WHAT THE TASK ASKS
Nothing but a number belongs in the answer: the count of lines below that contain the word "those".

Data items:
+ + + + + + +
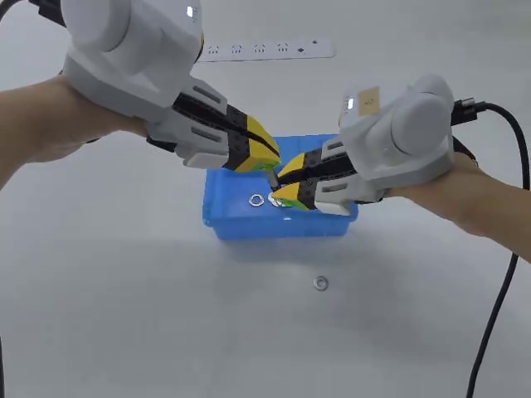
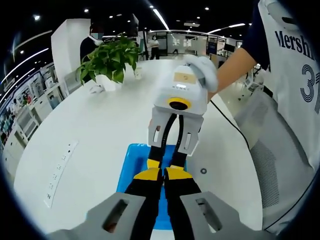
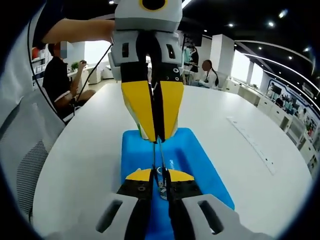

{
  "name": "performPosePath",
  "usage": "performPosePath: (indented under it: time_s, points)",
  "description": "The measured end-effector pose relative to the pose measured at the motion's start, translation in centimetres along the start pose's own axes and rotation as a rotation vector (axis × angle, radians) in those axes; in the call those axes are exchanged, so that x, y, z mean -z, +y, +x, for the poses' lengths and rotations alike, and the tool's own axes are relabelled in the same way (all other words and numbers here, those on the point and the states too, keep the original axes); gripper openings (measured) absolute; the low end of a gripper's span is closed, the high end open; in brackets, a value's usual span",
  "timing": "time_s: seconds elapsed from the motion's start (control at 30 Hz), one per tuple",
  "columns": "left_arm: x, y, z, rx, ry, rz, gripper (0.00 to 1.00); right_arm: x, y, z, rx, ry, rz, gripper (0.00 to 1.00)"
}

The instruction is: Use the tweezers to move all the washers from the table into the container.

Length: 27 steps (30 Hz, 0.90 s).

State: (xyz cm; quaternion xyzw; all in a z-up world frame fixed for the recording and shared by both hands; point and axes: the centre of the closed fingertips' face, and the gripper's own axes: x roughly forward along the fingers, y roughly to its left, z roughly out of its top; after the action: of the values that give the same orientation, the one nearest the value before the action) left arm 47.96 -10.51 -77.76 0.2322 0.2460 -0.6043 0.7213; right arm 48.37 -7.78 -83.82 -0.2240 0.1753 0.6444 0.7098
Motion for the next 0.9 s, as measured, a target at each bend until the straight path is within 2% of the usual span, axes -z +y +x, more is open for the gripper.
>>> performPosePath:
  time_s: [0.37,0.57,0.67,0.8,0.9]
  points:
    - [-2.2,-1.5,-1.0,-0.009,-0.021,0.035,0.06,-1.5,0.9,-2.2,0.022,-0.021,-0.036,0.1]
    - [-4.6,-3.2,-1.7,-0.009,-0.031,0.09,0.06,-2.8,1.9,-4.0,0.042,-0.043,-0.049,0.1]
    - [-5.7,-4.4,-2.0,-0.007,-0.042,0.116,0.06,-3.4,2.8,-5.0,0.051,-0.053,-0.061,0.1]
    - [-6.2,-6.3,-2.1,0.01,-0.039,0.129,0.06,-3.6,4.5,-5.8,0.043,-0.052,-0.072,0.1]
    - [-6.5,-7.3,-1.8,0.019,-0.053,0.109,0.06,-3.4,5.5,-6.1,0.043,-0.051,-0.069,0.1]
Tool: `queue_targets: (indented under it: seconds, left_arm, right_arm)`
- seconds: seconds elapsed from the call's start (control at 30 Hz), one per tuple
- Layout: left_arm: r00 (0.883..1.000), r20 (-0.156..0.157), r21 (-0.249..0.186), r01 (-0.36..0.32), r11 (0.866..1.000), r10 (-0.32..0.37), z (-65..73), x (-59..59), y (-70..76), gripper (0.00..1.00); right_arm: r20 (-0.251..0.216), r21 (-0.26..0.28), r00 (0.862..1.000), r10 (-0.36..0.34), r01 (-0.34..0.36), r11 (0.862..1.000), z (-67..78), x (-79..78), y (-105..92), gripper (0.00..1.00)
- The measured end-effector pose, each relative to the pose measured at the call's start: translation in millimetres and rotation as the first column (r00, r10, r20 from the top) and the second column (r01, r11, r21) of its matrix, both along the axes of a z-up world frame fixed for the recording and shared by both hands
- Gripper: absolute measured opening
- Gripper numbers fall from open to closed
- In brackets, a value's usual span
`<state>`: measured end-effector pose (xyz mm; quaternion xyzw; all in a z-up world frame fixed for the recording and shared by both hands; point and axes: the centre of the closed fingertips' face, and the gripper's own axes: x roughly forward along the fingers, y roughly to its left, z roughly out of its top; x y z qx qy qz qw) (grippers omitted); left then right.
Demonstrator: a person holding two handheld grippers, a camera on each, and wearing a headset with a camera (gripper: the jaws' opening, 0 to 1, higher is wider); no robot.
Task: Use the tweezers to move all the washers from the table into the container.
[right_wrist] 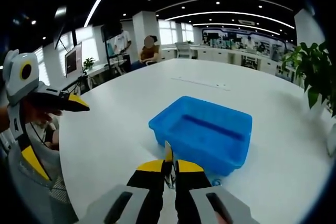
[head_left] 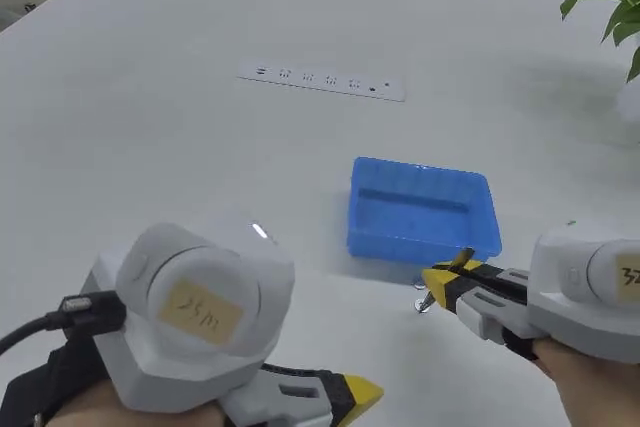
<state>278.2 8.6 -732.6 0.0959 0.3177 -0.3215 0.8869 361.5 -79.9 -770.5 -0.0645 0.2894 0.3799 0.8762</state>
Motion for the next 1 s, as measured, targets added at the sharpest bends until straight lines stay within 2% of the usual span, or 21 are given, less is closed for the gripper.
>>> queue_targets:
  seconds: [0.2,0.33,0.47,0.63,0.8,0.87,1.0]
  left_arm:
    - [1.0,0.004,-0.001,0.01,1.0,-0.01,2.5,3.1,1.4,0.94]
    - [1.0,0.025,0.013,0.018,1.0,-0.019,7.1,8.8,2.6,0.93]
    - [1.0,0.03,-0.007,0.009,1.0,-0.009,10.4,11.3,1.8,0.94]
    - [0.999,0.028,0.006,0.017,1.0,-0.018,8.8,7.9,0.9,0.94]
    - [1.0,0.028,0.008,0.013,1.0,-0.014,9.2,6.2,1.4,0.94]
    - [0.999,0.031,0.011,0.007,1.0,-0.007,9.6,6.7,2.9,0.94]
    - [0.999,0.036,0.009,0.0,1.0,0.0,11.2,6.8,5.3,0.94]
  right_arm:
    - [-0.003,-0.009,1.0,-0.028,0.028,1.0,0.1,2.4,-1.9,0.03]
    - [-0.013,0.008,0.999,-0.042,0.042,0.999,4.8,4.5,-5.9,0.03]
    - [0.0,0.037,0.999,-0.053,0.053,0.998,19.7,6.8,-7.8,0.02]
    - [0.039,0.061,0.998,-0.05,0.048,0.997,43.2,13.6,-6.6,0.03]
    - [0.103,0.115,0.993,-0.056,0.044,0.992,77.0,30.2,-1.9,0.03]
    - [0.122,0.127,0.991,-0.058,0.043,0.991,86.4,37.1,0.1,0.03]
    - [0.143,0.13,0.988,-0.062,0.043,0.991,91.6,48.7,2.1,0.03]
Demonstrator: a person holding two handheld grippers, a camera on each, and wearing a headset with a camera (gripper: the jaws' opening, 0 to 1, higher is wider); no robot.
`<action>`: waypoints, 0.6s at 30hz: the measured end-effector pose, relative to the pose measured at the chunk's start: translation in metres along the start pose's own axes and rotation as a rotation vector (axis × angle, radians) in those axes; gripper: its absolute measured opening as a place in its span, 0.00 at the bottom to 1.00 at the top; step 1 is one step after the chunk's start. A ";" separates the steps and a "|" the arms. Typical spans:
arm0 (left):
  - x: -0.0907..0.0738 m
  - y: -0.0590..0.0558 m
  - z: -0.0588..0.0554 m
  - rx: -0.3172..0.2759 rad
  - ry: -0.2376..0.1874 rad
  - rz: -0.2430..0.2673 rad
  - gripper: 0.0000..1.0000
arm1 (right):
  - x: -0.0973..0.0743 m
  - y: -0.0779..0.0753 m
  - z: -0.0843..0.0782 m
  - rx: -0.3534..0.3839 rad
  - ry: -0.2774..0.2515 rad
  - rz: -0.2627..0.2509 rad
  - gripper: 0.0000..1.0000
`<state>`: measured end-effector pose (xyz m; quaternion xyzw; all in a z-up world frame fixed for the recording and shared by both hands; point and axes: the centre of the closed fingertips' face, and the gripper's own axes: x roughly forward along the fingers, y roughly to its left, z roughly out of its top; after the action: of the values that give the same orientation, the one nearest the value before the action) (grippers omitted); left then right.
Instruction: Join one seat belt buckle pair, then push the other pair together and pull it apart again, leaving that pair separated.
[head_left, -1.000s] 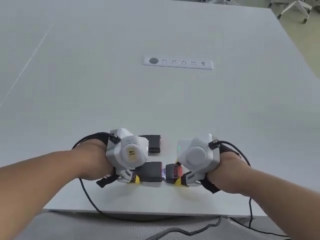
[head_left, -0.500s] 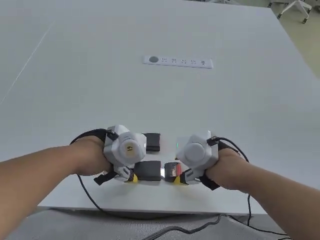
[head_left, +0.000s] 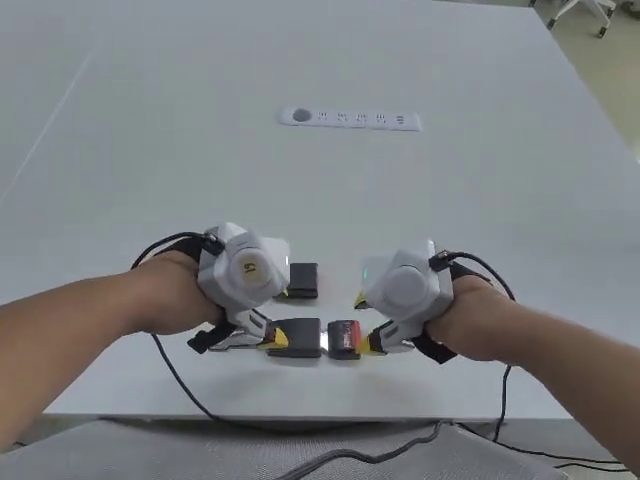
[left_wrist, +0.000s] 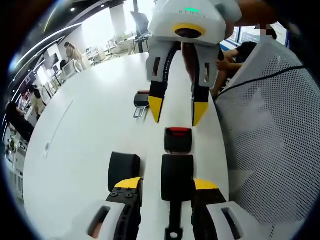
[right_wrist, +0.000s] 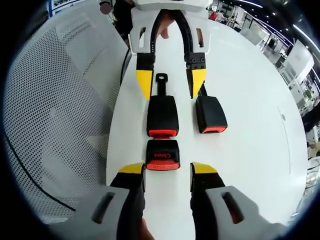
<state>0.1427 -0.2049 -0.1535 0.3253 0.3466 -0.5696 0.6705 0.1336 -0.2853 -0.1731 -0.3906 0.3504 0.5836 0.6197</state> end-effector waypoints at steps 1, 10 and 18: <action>0.000 0.005 0.001 -0.004 -0.002 0.008 0.39 | -0.001 -0.001 -0.002 0.010 0.000 0.001 0.33; 0.006 0.033 -0.001 -0.010 0.008 0.041 0.42 | -0.015 -0.027 -0.037 0.057 0.017 -0.037 0.31; 0.013 0.061 -0.004 -0.007 0.017 0.050 0.44 | -0.035 -0.061 -0.073 0.086 0.048 -0.086 0.31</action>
<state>0.2037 -0.2001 -0.1642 0.3366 0.3461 -0.5487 0.6826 0.1932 -0.3668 -0.1704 -0.3923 0.3729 0.5314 0.6517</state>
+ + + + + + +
SOLUTION TO THIS TASK
2